Ira Magaziner was an adviser to Clinton on health care and Internet issues while Patrick served in Clinton’s Justice Department. 

The Magaziners have donated $2,000 to Patrick’s campaign over the past two years while family members have given another $2,500. The family also gave $2,000 to Patrick’s running mate, Lt. Gov.-elect Tim Murray, records show. 

Patrick spokeswoman Cyndi Roy said the Magaziners are “friends” of the governor-elect but said, “Deval did absolutely nothing to intervene in the case.” 

The Magaziners have also donated $12,000 to the campaigns of Clinton and his wife, Sen. Hillary Clinton (D-N.Y.), and $1,000 to state Attorney General-elect Martha Coakley. 

Suzanne Magaziner helped organize a 400-person fund-raiser for Patrick at the Fairmont Copley Plaza Hotel in Boston, along with former Gov. Michael Dukakis’ wife, Kitty, Patrick’s wife, Diane, and Thaleia Tsongas Schlesinger, sister of former Sen. Paul Tsongas (D-Lowell).


----------



## Guest (Dec 20, 2006)

"Together we can" beat the charges!


----------



## KozmoKramer (Apr 25, 2004)

I would have said "unbelievable", but who am I kidding.
Donate to the hacks and receive a get out of jail free card.



> Neither Ferris nor officials from Walsh's office returned calls.

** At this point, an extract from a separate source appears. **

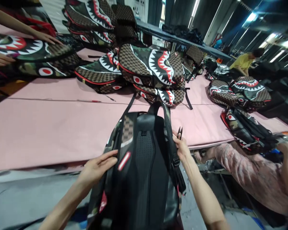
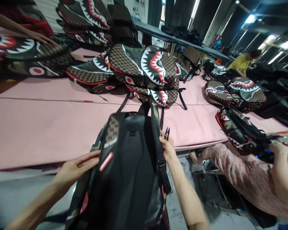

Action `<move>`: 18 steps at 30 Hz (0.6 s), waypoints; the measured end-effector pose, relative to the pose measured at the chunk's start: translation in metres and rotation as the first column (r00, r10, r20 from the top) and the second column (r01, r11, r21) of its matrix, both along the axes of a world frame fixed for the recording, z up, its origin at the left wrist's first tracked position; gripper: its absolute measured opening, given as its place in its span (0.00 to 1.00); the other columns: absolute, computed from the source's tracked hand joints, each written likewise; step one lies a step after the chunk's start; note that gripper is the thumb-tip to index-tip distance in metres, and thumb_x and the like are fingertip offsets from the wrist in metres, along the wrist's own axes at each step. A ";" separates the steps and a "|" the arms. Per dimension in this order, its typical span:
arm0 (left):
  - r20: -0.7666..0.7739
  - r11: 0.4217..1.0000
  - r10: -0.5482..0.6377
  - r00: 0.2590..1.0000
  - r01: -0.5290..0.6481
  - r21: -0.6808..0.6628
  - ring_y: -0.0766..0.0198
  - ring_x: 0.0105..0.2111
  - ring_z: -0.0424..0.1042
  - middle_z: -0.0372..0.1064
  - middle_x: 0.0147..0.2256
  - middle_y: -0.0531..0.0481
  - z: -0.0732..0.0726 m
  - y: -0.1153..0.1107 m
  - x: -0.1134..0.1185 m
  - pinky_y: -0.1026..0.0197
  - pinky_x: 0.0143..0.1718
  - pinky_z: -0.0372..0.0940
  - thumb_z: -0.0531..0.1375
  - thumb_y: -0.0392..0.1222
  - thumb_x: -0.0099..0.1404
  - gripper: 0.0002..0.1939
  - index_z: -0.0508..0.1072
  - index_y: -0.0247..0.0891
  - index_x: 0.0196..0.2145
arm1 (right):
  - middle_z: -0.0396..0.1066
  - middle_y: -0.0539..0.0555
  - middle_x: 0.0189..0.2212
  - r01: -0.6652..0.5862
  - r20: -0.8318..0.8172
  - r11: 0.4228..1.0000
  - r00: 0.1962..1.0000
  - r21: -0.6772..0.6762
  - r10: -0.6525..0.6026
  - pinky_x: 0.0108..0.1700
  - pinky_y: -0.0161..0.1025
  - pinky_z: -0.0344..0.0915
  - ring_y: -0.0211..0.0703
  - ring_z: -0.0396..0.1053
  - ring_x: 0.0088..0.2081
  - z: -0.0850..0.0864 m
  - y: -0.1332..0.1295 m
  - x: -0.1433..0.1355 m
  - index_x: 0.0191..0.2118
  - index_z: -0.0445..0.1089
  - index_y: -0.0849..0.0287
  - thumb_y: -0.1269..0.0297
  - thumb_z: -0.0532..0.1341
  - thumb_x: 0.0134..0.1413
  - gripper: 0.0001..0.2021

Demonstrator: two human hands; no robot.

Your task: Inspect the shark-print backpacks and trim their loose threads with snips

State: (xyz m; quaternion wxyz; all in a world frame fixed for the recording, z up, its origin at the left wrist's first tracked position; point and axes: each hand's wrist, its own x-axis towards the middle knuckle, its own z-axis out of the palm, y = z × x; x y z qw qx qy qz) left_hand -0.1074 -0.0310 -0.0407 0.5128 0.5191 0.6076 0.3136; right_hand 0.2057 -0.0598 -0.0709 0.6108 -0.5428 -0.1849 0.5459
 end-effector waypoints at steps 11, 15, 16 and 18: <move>-0.333 0.736 -0.214 0.918 0.375 0.564 0.59 0.43 0.70 0.72 0.45 0.46 0.009 0.228 0.151 0.58 0.47 0.63 0.53 0.48 0.61 0.20 0.72 0.36 0.46 | 0.43 0.37 0.13 -0.136 -0.445 0.990 0.885 0.041 0.140 0.13 0.23 0.40 0.23 0.34 0.14 -0.034 0.028 0.024 0.42 0.69 0.57 0.67 0.70 0.38 0.20; -0.432 0.582 -0.203 0.879 0.463 0.668 0.61 0.41 0.69 0.72 0.39 0.44 -0.012 0.239 0.177 0.60 0.45 0.62 0.50 0.43 0.64 0.14 0.74 0.36 0.37 | 0.45 0.37 0.15 -0.070 -0.376 0.997 0.925 -0.016 0.059 0.13 0.24 0.39 0.22 0.33 0.14 -0.035 0.025 0.031 0.42 0.69 0.58 0.65 0.71 0.36 0.22; -0.502 0.487 -0.258 0.826 0.560 0.671 0.63 0.41 0.69 0.72 0.39 0.46 -0.017 0.238 0.177 0.62 0.43 0.62 0.49 0.41 0.65 0.14 0.74 0.37 0.37 | 0.45 0.38 0.15 -0.054 -0.363 0.998 0.931 -0.034 0.038 0.13 0.24 0.39 0.22 0.33 0.15 -0.036 0.024 0.033 0.42 0.69 0.58 0.64 0.71 0.35 0.22; -0.664 0.287 -0.361 0.655 0.756 0.589 0.65 0.40 0.69 0.71 0.40 0.48 -0.023 0.238 0.176 0.65 0.39 0.61 0.49 0.35 0.64 0.14 0.74 0.41 0.39 | 0.47 0.38 0.15 -0.043 -0.332 0.996 0.943 -0.078 0.015 0.14 0.25 0.37 0.22 0.33 0.15 -0.039 0.023 0.035 0.41 0.70 0.59 0.64 0.72 0.33 0.24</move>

I hope the reporters crawl up their asses about this. Get their answer on the record.


----------



## kwflatbed (Dec 29, 2004)

And we have four more years of this crap to look foward to.


----------



## Guest (Dec 21, 2006)

In the words of Arty Johnson from "Laugh In" Veeery Interesting


----------



## USMCTrooper (Oct 23, 2003)

Mitt's only got this much more time left before I take over......and FREE 'EM ALL!


----------



## alphadog1 (Oct 16, 2006)

It's only the beginning...


----------



## KozmoKramer (Apr 25, 2004)

USMCTrooper :L:


----------



## fscpd907 (Jun 5, 2003)

*A few more fun facts:  *

*According to state trooper Brian McKenna's report, Magaziner was "swerving" and admitted she drank "two glasses of wine" at a Providence restaurant about two hours before she was pulled over about 11:30 p.m. on Interstate 95 in Mansfield. *

*She failed the 'Touch the Tip of the Pen' Test: "Failed to touch the tip of the pen with index finger as instructed. Repeatedly reached out to touch the tip of the pen before being told to do so." *

*She failed the 'Horizontal Gaze' Test: "Failed to keep head still numerous times as instructed." *

*She failed the 'Nine Step Walk and Turn' Test: "Failed to touch heal to toe on all 9 steps out and 4 of 9 steps back"; "Stopped while walking"; "Stepped off the line"; "Used arms for balance" *

*She failed the 'One Leg Stand' Test: "Put foot down on count of 3 on first attempt" and second attempt; "Failed to complete the test" *

*She registered .12 on two breath tests *

*McKenna reported she was slurring, had an "odor of alcoholic beverage," and had "bloodshot and glassy" eyes. *

*She was also "uncooperative," refusing five times to allow him to handcuff her. *

*On the ride from Mansfield to the Foxboro barracks, she asked McKenna "approximately 20 times" if he could "just give her a warning," the report states. *

*At the barracks, Magaziner refused to empty her pockets and repeatedly refused to enter a cell. After she was bailed out a few hours after the arrest, she reportedly berated the officer. *

*"Magaziner took it upon herself to begin lecturing me about abuse of power and made comments regarding my children," McKenna wrote. Magaziner did not return calls. *


----------



## Gil (Jun 15, 1998)

*Paul Walsh your interview with the Sun was complete bullshit! Had this been any other John Q Citizen you would not have thought twice about the "waste of judicial time, money and resources"*

Walsh: It wasn't political

BY DAVID LINTON/SUN CHRONICLE STAFF
THURSDAY DECEMBER 21, 2006

ATTLEBORO - Bristol County District Attorney Paul Walsh Jr. flatly denies dropping a drunken driving case involving the wife of a former aide to President Bill Clinton because of her political connections.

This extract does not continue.